| DATA FOR THIS EXERCISE |
§ §

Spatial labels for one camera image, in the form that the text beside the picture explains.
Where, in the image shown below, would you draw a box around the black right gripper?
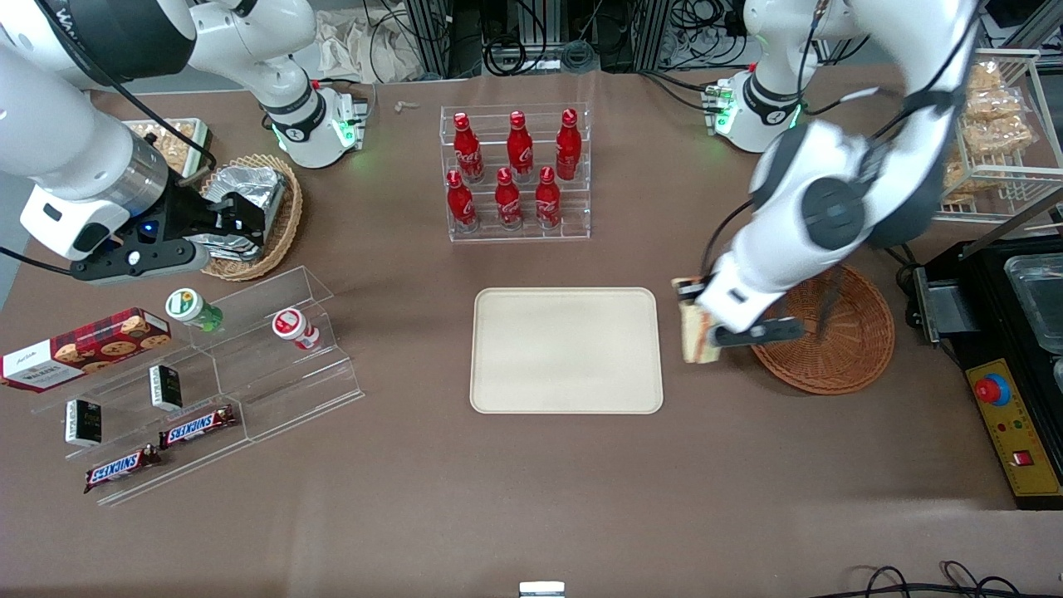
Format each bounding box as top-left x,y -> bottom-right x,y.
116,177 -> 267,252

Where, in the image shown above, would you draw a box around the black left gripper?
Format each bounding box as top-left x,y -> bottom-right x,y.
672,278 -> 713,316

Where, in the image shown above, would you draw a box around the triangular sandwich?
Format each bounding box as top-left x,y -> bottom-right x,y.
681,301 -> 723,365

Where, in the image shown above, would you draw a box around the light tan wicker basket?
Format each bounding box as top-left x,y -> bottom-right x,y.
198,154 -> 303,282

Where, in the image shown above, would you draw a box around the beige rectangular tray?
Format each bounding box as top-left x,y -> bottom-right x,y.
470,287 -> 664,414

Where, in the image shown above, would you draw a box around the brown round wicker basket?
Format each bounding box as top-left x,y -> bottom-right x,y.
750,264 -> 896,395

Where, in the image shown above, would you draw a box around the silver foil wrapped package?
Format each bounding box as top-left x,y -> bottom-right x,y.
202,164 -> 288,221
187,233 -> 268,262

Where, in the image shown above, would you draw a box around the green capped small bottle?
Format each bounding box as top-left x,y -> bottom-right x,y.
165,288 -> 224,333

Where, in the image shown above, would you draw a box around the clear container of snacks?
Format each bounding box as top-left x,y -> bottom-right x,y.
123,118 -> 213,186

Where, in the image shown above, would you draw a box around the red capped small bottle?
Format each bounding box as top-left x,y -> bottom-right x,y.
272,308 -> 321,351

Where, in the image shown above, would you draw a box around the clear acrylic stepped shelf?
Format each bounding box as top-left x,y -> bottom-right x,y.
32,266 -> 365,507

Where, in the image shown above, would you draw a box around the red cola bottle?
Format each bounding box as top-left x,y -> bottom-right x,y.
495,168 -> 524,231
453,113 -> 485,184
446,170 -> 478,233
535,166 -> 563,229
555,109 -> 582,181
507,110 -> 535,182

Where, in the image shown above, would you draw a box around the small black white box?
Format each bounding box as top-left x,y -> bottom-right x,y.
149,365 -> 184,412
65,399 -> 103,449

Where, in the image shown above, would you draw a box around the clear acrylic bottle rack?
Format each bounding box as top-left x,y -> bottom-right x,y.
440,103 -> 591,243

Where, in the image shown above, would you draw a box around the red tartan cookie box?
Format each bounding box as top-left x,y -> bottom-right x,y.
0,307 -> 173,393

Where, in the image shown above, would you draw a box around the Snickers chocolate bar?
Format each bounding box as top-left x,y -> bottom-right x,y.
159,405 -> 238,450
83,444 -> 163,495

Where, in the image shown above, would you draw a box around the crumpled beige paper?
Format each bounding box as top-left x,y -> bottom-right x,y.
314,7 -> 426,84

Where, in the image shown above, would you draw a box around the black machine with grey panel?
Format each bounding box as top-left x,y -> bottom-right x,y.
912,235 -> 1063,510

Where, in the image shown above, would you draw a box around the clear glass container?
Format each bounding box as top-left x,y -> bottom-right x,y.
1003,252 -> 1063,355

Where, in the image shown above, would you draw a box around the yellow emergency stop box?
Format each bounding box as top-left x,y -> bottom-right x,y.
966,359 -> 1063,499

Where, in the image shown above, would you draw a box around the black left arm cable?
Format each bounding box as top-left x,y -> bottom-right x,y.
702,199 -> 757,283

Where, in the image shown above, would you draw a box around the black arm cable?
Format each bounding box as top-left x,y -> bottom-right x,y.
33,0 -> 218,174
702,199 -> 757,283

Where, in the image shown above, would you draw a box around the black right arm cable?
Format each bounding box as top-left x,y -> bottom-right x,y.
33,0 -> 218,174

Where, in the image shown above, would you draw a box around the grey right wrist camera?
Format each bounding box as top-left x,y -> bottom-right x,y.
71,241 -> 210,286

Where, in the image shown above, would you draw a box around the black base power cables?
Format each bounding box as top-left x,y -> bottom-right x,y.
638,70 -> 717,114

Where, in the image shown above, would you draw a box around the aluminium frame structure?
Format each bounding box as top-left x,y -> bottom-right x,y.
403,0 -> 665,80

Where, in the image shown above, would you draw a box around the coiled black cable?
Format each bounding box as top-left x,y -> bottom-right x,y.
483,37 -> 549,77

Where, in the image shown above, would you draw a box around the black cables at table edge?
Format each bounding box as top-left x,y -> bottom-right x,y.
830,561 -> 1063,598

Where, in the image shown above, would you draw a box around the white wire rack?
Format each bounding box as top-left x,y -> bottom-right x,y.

§ §

| TASK OBJECTIVE |
Where the string "container" turns up in a line of the data above, copy that whole line.

| THE COMPLETED TASK |
Where, in the image shown above, would you draw a box around the clear container of snacks?
Where, in the image shown above, would you draw a box around the clear glass container?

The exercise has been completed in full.